To do:
Nothing but the lines from the one with "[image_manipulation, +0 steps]" through the end of the material should be retyped, word for word and without pictures.

Information supplied:
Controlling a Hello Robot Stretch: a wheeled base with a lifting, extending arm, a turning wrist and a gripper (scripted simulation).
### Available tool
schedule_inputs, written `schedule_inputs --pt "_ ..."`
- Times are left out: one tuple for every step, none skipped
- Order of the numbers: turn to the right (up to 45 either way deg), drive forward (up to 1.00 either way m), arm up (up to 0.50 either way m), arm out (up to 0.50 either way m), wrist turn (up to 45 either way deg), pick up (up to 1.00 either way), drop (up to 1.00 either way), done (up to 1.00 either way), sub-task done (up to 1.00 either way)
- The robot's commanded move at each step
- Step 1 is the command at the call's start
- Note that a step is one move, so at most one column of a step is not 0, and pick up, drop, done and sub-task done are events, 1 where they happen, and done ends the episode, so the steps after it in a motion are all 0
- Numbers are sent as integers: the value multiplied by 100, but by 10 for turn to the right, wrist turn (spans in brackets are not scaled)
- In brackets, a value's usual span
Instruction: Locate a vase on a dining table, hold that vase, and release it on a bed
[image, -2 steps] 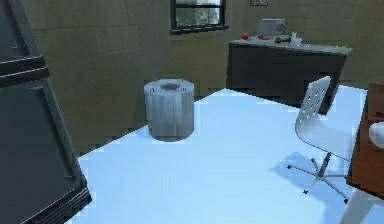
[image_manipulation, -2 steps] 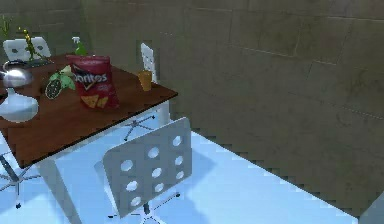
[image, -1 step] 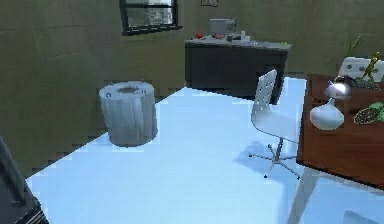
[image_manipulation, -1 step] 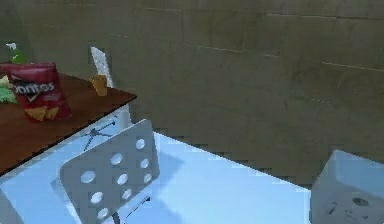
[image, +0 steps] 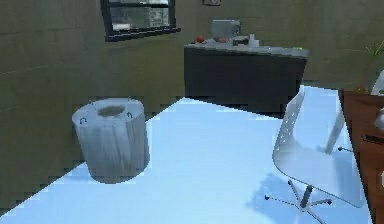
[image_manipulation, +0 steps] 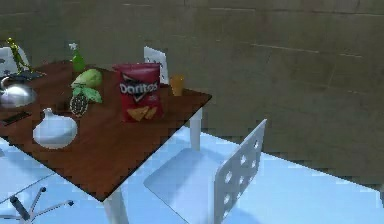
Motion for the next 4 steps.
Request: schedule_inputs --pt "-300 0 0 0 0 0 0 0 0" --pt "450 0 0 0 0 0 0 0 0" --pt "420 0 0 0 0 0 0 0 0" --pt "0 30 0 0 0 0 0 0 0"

Result of the exercise:
[image_manipulation, +0 steps] 
Motion for the next 4 steps.
Request: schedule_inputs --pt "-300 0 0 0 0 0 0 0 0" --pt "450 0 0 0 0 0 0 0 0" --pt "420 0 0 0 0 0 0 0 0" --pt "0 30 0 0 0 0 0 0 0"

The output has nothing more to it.